Australian fashion brands must act on traceability and worker wages – global charity

Many Australian fashion brands need to do more to make supply chains ethical despite recent improvements.

A study by international aid and development charity Baptist World Aid Australia, examined what 59 apparel companies, covering 219 major global and domestic fashion brands, have been doing to ensure workers in their supply chains are being protected from exploitation.

The 2015 Australian Fashion report found that the vast majority of companies do not have full knowledge of where their cotton is coming from. The study also found that more than 85 per cent of companies are not paying their workers enough to meet basic needs.

Companies were graded on their policies, supply chain traceability, monitoring programs and worker rights. The report also assessed whether companies are paying a wage that meets workers’ basic needs. It found that only 9 per cent were paying workers a living wage.
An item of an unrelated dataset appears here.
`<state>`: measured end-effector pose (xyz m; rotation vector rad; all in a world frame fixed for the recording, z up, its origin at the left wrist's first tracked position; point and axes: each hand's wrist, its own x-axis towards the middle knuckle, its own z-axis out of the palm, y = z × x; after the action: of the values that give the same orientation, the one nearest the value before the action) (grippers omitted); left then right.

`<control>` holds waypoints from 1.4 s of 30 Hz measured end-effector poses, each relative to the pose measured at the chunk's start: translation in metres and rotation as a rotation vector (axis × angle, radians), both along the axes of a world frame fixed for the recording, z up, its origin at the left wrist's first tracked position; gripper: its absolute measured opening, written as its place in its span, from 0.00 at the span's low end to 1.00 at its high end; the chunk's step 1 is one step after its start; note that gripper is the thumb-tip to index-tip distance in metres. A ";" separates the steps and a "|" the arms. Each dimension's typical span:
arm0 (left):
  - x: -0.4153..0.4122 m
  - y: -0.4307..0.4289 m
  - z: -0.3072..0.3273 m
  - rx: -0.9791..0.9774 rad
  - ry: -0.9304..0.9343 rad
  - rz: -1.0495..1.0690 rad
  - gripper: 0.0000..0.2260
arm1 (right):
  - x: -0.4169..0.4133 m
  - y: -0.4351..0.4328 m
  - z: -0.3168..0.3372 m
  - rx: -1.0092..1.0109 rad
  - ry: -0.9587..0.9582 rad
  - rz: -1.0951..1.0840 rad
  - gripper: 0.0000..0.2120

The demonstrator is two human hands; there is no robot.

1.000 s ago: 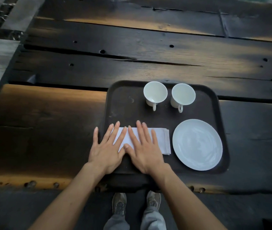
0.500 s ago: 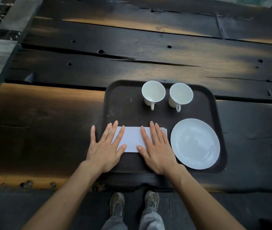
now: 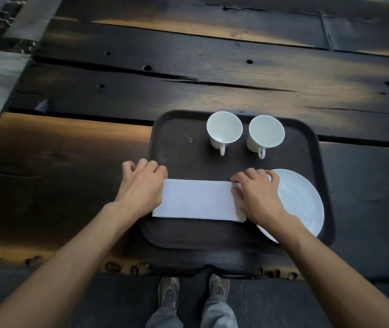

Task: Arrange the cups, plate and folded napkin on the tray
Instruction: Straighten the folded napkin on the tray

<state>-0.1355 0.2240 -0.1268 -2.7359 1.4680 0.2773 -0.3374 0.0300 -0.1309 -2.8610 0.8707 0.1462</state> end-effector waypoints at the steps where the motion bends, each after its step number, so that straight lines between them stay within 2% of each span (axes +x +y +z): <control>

Baptist World Aid Australia said that many of the lowest scorers were iconic Australian fashion brands such as the Just Group, fast retail brands like Ally, Valley Girl, Temt and Industrie, and low-cost suppliers like Lowes and Best & Less.

However, some Australian companies have made significant improvements and engaged deeply with the research process, the report said. Since 2013, Kmart and Cotton On have improved their traceability of suppliers throughout their supply chains and Country Road and the Sussan Group have improved worker wages.

Of the companies that were also examined in the organisation’s last publication in 2013, two thirds have improved their labour rights management systems and 100 per cent now have codes of conduct, up from 85 per cent. The number of companies that actively engaged with the research process has increased from 54 per cent to 94 per cent.

The highest overall scores were for fairtrade brand Etiko, which has traced its entire supply chain and taken action to ensure workers are being paid a living wage, and Audrey Blue, which shares Etiko’s supply chain.

The Cotton On Group was the highest rated, non-fairtrade Australian retailer, while H&M and Inditex, the two biggest fashion retailers in the world, are amongst the best rated international brands. They have also taken action to ensure workers at the final stage of production are being paid above the minimum wage. Hanesbrands received a higher grade overall, but has yet to demonstrate action on improving worker wages, Baptist World Aid Australia said.

The brands were evaluated using a mixture of independent reports, third party audit findings and NGO publications, as well as the brands own publications and responses to a questionnaire. Many of the lowest scoring companies were “non-responsive” companies.

Gershon Nimbalker, advocacy manager at Baptist World Aid, said: “It doesn’t take much for the end-consumer to make a difference to the lives of those making our clothes. Research shows an additional 30c per t-shirt would ensure living wages are met in Bangladesh."

"While an increased number of companies know the factories where their final manufacturing takes place, only nine per cent have traced down to the people picking their cotton,” explained Nimbalker.

“If companies don’t know or don’t care who is producing their products, it’s much harder to know whether workers are being exploited or even enslaved.”

The 2015 Australian Fashion report is the third report in Baptist World Aid’s Behind the Barcode research and also includes an Ethical Fashion Guide.

Other findings from the report included:

• 71 per cent of companies have a code of conduct that covers core International Labour Organization principles.

• 52 per cent have fully traced their final stage manufacturers, but only 9 per cent have fully traced down to raw materials.

• 75 per cent use some kind of external monitoring system. Only 10 per cent of companies regularly conduct monitoring audits unannounced and consult workers.

• Only 14 per cent of companies are paying some form of living wage and only 34 per cent of companies have a functioning grievance mechanism for overseas workers.